(TASK MATERIAL begins)

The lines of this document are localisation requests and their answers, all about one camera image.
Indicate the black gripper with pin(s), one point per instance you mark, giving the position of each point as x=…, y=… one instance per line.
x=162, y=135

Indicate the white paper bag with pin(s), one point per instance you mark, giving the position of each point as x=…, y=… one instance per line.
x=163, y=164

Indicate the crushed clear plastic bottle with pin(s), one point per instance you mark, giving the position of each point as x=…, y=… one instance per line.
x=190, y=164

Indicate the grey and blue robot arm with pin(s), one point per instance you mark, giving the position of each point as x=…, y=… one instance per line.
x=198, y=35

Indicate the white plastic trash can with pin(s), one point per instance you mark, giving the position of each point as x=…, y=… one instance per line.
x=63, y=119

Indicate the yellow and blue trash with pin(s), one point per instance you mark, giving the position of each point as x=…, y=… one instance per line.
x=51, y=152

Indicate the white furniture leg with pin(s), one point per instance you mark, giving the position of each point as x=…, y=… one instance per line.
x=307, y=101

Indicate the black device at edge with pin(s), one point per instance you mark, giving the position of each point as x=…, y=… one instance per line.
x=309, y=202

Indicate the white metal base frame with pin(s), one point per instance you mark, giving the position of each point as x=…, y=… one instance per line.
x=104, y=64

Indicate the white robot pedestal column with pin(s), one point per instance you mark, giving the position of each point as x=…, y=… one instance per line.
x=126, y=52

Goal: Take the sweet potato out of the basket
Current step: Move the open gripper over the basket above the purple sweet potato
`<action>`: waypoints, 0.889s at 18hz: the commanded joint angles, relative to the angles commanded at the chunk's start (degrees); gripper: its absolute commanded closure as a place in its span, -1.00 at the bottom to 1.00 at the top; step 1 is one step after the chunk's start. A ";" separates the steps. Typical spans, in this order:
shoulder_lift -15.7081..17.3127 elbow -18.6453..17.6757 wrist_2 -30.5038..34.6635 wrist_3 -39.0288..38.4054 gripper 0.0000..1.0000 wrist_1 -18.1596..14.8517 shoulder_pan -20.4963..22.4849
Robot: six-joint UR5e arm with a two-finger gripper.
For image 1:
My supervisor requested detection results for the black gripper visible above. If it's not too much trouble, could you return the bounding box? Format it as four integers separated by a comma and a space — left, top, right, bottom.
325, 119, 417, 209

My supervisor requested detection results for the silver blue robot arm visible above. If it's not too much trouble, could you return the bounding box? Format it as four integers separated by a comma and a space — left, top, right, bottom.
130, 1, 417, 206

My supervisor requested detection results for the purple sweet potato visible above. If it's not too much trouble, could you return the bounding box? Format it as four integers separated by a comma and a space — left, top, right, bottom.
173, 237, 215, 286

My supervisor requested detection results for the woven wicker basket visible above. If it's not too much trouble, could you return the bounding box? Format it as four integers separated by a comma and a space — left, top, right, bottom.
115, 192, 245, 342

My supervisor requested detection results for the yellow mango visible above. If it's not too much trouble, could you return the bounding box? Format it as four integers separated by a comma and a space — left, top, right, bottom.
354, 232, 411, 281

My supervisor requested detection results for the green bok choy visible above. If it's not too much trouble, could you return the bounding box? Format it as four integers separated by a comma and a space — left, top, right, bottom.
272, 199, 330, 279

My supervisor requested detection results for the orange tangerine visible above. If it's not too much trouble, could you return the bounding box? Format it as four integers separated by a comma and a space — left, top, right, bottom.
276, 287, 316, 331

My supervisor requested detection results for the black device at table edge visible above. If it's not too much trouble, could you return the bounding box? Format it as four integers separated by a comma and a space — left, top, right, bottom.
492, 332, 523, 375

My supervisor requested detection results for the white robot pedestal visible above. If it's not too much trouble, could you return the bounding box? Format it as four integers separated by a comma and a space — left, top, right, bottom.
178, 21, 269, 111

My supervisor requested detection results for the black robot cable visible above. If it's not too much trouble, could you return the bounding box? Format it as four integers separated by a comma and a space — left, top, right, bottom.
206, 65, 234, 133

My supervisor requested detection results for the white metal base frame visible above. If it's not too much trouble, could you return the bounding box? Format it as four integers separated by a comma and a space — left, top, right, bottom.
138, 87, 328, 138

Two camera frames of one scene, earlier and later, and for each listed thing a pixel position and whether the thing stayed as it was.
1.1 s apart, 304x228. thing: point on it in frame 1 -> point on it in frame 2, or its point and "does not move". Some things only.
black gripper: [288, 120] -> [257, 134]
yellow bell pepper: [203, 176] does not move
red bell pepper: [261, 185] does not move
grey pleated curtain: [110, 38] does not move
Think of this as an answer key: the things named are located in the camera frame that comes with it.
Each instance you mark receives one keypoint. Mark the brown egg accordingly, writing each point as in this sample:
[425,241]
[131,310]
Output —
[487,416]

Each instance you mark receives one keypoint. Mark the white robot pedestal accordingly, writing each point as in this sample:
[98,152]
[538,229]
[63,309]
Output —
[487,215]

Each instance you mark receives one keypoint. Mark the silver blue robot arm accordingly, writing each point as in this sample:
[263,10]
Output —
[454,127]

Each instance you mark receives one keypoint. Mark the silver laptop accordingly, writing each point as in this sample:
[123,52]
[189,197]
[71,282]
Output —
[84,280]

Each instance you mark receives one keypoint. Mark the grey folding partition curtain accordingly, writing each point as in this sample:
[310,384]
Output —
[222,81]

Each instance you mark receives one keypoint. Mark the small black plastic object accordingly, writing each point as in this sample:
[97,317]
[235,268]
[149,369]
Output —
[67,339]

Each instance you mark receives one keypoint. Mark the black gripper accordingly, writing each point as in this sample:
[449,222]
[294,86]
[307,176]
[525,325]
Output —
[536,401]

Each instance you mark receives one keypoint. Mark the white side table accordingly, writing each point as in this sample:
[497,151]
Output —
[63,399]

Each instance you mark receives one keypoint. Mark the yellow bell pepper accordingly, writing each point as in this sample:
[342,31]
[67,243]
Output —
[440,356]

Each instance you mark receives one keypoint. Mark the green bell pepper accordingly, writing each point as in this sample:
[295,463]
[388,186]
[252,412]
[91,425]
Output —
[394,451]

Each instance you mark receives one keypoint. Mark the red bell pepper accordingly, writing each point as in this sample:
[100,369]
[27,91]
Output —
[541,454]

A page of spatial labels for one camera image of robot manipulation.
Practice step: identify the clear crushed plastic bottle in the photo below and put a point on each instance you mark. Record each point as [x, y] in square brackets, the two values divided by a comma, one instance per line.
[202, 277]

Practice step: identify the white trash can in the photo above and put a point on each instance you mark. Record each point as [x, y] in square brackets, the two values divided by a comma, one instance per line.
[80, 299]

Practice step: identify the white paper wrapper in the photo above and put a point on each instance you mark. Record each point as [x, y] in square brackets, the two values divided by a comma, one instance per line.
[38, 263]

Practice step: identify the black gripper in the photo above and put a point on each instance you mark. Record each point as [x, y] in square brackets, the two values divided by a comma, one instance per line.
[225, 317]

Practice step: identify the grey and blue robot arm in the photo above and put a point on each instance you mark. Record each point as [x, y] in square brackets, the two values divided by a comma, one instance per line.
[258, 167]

(TASK MATERIAL ends)

TASK DETAILS
Scan the material above for the string "does" and return the lines that hold it.

EXERCISE SOLUTION
1.1 s apart, 304x228. thing: point on it in frame 1 -> point on it in frame 2, or its point and "does not move". Some things only.
yellow bell pepper: [203, 176] does not move
red bell pepper: [261, 185] does not move
grey pleated curtain: [110, 38] does not move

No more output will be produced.